I drove through OSP last night and there was some ice around the ramps but mainly open water on the other end near the sheriff dock


----------



## BIGEYURK25 (Apr 4, 2013)

A place by the name of Rome in Ashtabula county this morning was at -1°. It's right on roaming shores lake


----------



## lmbchckn (Apr 3, 2013)

Driving through Mogadore this evening, the top of the spill way on 532 looked to be completely frozen over.


----------



## OHsportsman (Mar 29, 2014)

North res in Coventry was cometely froze over with nice clear black ice. I'm guessing maybe 1.5" it held me without cracking at all but I didn't go any further than 1 step haha


----------



## BIGEYURK25 (Apr 4, 2013)

I'm gonna take auger to neighborhood pond in morning, just to see, I'm honestly thinking, as long as it doesn't get above 35 tomorrow, with a low of 20 tomorrow night, if your one of the lucky. You could fish Thursday morning if your pond wants you to do so


----------



## BIGEYURK25 (Apr 4, 2013)

Most I found on pond was 2.5-3"....it held me plus I'm 6'5 300lbs. Either way, I want it to be 4"+ before I feel pretty safe


----------



## Capt. Crude (Nov 2, 2012)

I hit up a private marina on west harbor this afternoon, prob 2" maybe 3" in one spot, I stood on docks and used a spud bar to make my holes... 2 crappie, 2 gills, and one bass, all smaller fish.... but I ice fished today!! I didn't walk on the ice though.. Bring on the cold!!


----------



## johnboy111711 (Apr 7, 2004)

BIGEYURK25 said:


> View attachment 200183
> 
> Most I found on pond was 2.5-3"....it held me plus I'm 6'5 300lbs. Either way, I want it to be 4"+ before I feel pretty safe


this might be the dumbest picture I have seen all year. Please tell me you have a life jacket on or at least a rope tied to you. it will help them recover your frozen body quicker. AND you have shorts on... don't make me tell your mom you are on that ice.


----------



## BIGEYURK25 (Apr 4, 2013)

johnboy111711 said:


> this might be the dumbest picture I have seen all year. Please tell me you have a life jacket on or at least a rope tied to you. it will help them recover your frozen body quicker. AND you have shorts on... don't make me tell your mom you are on that ice.

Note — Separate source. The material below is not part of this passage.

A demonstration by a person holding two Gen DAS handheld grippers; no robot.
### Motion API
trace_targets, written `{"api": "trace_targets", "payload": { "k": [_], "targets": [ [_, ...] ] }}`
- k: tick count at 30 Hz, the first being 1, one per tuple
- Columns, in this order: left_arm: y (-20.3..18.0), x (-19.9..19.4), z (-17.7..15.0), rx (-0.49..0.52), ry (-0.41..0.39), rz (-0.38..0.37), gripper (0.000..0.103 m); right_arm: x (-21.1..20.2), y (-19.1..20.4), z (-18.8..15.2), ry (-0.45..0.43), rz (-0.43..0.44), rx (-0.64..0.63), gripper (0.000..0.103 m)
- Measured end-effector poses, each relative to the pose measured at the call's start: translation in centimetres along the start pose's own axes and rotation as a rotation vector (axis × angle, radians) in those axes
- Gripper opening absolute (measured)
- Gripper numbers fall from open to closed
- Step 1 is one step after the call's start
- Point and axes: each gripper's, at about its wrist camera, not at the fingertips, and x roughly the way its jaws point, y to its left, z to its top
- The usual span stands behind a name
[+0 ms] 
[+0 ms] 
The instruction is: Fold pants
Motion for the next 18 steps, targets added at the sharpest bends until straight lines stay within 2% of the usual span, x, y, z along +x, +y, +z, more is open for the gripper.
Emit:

First of all, I can be in shorts if I want to, second of all in the far bottom right of the pic, you can see grass, which is the shoreline, which means I was in less than a foot of water


----------



## johnboy111711 (Apr 7, 2004)

Please don't make excuses for your reckless actions. I'll be calling your mom at lunch. expect a text.


----------



## Minnowhead (Jan 12, 2011)




----------



## BIGEYURK25 (Apr 4, 2013)

Lmaoo either way, it added another half inch last night. But still not thick enough. 2 weeks we will be on ice boys. The weather channels 15 day is looking pretty good


----------



## AtticaFish (Nov 23, 2008)

Pants would only weigh you down if you go through...... in a foot of water. haha. It is looking good for late next week!


----------



## johnboy111711 (Apr 7, 2004)

I know that spot and I know yurk's intelligence level. spot was at least 7ft deep. SMH


----------



## capt j-rod (Feb 14, 2008)

You guys calling my wife and mom is why I don't post pics. 2.5" Over 1' of water WTF WERE YOU THINKING? Lol


----------



## johnboy111711 (Apr 7, 2004)

capt, I only call wives and moms if they are HOT! so unless you have one (or both) and are willing to share numbers, I think you will be ok.


----------